[Items from a data source]

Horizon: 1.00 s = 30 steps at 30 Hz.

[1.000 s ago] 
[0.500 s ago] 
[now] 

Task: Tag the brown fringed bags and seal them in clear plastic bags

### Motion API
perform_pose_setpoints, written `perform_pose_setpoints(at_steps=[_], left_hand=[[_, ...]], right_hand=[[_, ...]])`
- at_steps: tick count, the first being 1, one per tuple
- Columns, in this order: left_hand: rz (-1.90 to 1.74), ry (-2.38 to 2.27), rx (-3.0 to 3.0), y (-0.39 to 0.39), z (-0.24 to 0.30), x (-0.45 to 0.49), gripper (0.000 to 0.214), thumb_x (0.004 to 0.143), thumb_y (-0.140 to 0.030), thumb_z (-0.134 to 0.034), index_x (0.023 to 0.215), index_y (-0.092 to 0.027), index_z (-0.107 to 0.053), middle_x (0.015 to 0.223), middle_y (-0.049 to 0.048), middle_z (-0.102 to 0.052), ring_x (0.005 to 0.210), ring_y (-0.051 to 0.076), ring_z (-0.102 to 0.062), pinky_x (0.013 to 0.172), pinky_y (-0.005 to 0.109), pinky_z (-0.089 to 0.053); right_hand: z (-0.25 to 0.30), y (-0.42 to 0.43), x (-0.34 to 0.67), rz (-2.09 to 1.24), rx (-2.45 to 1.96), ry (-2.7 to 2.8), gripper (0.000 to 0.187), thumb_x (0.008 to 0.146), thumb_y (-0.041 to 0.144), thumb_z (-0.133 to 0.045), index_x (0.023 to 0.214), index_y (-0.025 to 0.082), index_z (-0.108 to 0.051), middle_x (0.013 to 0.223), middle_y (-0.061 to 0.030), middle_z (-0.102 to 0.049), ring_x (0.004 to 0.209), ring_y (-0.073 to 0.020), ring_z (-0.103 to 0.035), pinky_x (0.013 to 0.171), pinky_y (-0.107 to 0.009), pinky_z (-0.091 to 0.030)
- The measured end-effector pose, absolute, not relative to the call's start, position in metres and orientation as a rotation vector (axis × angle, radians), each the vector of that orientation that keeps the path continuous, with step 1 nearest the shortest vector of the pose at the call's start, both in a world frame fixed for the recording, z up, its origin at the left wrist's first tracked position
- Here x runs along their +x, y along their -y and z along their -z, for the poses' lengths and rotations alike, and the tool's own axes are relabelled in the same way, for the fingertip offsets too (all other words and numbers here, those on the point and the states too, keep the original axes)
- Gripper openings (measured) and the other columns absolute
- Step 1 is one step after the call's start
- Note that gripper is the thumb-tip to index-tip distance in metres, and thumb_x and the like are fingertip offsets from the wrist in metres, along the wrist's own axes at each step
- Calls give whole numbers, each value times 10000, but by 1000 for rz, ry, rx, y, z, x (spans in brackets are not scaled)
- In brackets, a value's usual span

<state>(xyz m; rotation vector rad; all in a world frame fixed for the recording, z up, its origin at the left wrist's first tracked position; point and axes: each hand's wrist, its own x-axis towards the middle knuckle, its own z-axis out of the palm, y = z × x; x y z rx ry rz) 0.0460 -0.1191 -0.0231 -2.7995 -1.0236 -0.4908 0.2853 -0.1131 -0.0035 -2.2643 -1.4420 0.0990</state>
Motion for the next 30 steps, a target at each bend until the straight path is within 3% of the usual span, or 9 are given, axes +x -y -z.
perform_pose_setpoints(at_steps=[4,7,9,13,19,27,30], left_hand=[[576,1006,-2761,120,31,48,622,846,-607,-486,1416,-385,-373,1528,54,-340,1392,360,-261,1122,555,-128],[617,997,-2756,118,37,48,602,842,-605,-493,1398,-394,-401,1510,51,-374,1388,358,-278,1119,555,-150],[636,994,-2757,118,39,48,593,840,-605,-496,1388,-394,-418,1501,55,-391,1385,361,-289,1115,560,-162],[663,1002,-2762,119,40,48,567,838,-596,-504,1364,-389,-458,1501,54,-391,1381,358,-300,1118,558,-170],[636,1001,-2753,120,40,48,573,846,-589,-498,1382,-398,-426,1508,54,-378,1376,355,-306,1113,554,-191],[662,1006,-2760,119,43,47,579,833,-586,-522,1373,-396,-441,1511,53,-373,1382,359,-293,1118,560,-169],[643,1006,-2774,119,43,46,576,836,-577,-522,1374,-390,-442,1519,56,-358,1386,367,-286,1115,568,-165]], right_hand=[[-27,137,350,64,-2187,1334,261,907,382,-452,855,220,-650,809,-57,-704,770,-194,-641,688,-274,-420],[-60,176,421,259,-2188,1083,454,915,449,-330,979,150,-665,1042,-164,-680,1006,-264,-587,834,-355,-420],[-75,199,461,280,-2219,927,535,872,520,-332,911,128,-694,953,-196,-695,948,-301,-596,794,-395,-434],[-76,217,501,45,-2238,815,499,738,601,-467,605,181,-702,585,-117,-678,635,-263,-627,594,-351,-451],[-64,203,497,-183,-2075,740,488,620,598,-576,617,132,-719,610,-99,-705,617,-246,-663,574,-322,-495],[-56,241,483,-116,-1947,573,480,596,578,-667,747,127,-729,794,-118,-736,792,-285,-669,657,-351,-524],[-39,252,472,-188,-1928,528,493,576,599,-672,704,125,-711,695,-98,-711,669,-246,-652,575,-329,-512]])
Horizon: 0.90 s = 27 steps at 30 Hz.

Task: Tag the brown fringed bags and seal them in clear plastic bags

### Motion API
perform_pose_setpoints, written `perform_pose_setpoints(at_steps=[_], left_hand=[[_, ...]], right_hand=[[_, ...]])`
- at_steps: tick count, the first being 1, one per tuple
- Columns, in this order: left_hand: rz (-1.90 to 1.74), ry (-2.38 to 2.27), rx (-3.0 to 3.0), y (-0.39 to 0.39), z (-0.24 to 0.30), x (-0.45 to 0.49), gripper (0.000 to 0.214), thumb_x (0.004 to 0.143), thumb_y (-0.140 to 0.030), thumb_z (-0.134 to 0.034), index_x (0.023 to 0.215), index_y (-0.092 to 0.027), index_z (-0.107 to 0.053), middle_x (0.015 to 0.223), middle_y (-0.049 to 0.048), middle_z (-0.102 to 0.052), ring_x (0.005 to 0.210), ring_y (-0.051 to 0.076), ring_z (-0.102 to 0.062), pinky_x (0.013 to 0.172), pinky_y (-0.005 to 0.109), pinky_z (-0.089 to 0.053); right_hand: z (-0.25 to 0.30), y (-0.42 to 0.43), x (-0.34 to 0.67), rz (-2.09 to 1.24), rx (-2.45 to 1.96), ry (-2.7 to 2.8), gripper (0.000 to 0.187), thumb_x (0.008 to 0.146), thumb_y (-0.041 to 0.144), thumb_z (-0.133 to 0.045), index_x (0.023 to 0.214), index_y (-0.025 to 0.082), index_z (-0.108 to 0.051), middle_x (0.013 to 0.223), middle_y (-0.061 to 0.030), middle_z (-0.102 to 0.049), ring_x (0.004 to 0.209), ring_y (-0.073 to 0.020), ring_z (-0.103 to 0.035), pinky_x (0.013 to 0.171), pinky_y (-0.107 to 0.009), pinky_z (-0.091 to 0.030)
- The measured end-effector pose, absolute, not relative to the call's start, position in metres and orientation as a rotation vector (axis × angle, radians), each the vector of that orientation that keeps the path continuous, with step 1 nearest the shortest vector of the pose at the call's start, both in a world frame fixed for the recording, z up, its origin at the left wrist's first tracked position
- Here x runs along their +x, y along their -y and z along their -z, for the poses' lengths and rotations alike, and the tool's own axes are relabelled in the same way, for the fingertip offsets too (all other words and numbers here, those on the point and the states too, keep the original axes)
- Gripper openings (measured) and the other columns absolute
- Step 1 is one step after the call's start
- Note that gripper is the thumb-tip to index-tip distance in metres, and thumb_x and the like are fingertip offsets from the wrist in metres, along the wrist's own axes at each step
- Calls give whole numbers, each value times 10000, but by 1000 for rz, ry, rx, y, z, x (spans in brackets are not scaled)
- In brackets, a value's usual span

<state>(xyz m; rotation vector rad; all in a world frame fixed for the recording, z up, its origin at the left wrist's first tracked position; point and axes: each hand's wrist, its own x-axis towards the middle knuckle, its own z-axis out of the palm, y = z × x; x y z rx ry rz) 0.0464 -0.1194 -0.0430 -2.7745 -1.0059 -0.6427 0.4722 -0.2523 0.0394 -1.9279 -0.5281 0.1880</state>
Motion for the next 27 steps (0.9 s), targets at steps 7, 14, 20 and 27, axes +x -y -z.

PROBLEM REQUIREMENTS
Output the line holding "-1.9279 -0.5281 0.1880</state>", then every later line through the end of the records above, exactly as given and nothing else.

RESULT FOR THIS TASK
<state>(xyz m; rotation vector rad; all in a world frame fixed for the recording, z up, its origin at the left wrist's first tracked position; point and axes: each hand's wrist, its own x-axis towards the middle knuckle, its own z-axis out of the palm, y = z × x; x y z rx ry rz) 0.0464 -0.1194 -0.0430 -2.7745 -1.0059 -0.6427 0.4722 -0.2523 0.0394 -1.9279 -0.5281 0.1880</state>
Motion for the next 27 steps (0.9 s), targets at steps 7, 14, 20 and 27, axes +x -y -z.

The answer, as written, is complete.